Sorry, it's kinda off to the side, but this is the only pic I have of him.
You can kinda see his withers. :?


----------



## kitten_Val (Apr 25, 2007)

Wow. That's pretty high... Can you borrow any saddles around or in tack shops to try? She's not typical build, so personally I'd be really careful to buy anything on Internet (at least if you can't return it back). I still think diginary probably will give clearance on her withers. I know places like Dover and I believe Valley Vet and Jeffers Equiene can give you "trial" on saddle.


----------



## whitetrashwarmblood (Aug 24, 2008)

I know aren't they! 
I'm really kinda paranoid about picking a saddle b/c i want one that'll really fit him well.

I really wanted to buy the thorowgood dressage saddle, but I was wondering if there were any others out there that would fit too.
But yea, if I decided to order one I'll probably have to try it out.


----------



## kitten_Val (Apr 25, 2007)

Friend of mine have thorowood(spell?  ) for her wide draft and frankly it looks very low on withers. In fact I was thinking about looking into one for my other horse (low withers, wide back). She has A/P though, so dressage may be different...


----------



## whitetrashwarmblood (Aug 24, 2008)

uh-oh
maybe they're not so great after all :?


----------



## whitetrashwarmblood (Aug 24, 2008)

http://www.trumbullmtn.com/Saddle_Pics/useddressage_pics/10179.jpg

^ do you think that would be alright?
I'm really not so great at this.


----------



## luvs2ride1979 (Nov 9, 2007)

whitetrashwarmblood said:


> http://www.trumbullmtn.com/Saddle_Pics/useddressage_pics/10179.jpg
> 
> ^ do you think that would be alright?
> I'm really not so great at this.


The pommel does have a moderate cut back, so it might work. Do a wither tracing of your horse and send/fax/email it in to Trumbull Mtn and they can tell you if that saddle will work for your horse.

Others that would work, if you could find them used for a better price:

ANY Passier or Keiffer. You'd want a medium or medium-wide Passier, same for Keiffer. But with Keiffer, the tree can be adjusted to fit your horse by a saddle repair person.

Front shot of the Passier Relevant, notice how cut back the pommel is and how much room there is for the withers. Most all Passiers have this kind of pommel.









Duett Largo. It has a nice cutback pommel. You'd likely need the 32 or 34 cm tree. 
Duett Dressage Saddles , Trumbull Mountain Tack Shop & Saddle Specialists

Courbette Magic Dressage, http://www.aretesaddlery.com/tack/saddles/dressage/magic-dressage/prod_125.html

Thornhill Vienna II: Pro Trainer® Vienna II
Thornhill Klasse: Klasse

Most any Albion, though they're hard to find used for less than $2,000.
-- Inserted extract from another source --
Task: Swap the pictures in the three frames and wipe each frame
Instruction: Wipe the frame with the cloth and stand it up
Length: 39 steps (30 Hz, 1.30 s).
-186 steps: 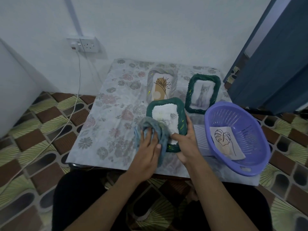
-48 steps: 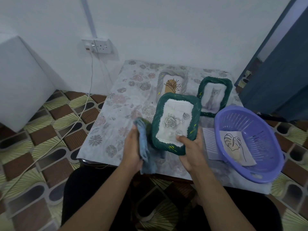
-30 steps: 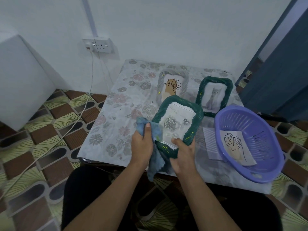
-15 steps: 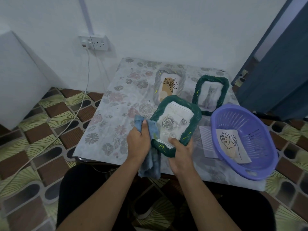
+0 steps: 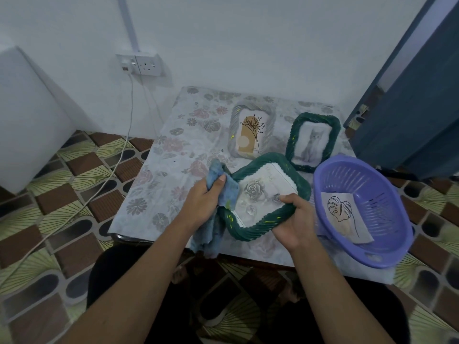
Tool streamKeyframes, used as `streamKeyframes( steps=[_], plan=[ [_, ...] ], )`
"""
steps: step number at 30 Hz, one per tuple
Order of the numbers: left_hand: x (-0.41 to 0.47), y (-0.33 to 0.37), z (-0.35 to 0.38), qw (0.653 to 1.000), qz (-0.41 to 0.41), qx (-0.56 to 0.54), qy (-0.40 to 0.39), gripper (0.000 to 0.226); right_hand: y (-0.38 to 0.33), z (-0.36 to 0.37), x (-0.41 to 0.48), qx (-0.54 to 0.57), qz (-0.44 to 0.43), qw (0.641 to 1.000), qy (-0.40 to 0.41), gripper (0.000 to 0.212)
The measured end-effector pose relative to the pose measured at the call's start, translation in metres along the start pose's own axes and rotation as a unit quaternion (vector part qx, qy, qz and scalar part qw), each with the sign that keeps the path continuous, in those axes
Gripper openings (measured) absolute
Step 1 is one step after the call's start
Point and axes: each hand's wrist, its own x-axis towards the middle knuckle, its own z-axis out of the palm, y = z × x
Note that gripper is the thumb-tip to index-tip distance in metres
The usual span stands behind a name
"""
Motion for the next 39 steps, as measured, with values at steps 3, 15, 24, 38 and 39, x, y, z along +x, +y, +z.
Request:
streamKeyframes(
  steps=[3, 15, 24, 38, 39],
  plan=[
    [-0.012, 0.003, 0.005, 0.997, -0.020, -0.066, -0.046, 0.029, -0.006, 0.003, 0.002, 0.004, -0.005, 1.000, 0.029, 0.057],
    [-0.043, -0.026, 0.047, 0.907, 0.266, 0.327, -0.002, 0.064, 0.000, 0.010, 0.004, -0.019, -0.001, 0.998, 0.053, 0.016],
    [-0.011, -0.028, 0.036, 0.952, 0.155, 0.255, 0.060, 0.065, 0.021, 0.008, 0.020, -0.022, -0.055, 0.993, 0.099, 0.029],
    [-0.010, -0.034, 0.019, 0.917, 0.196, 0.347, -0.003, 0.063, 0.019, 0.007, 0.017, -0.020, -0.058, 0.994, 0.094, 0.023],
    [-0.006, -0.033, 0.016, 0.922, 0.179, 0.343, 0.009, 0.063, 0.020, 0.005, 0.018, -0.019, -0.058, 0.994, 0.096, 0.022]
  ],
)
Rembrandt Dressage. They're not in production any longer, but they are out there used. They are very nice saddles!

Most Schleese saddles. These can get quite pricey, but they're very nice!

Newer Bates Caprilli Dressage: Dressage Extensions Product Detail

Bates or Wintec Isabell Dressage:
Wintec Isabell Dressage Saddle - Dover Saddlery.

Most Niedersuss saddles: Dressage Extensions Product Detail

Dover's Circuit Dressage MIGHT work: Circuit Dressage Saddle - Dover Saddlery...


----------



## whitetrashwarmblood (Aug 24, 2008)

thank you so much for all the links!
they helped a lot.


----------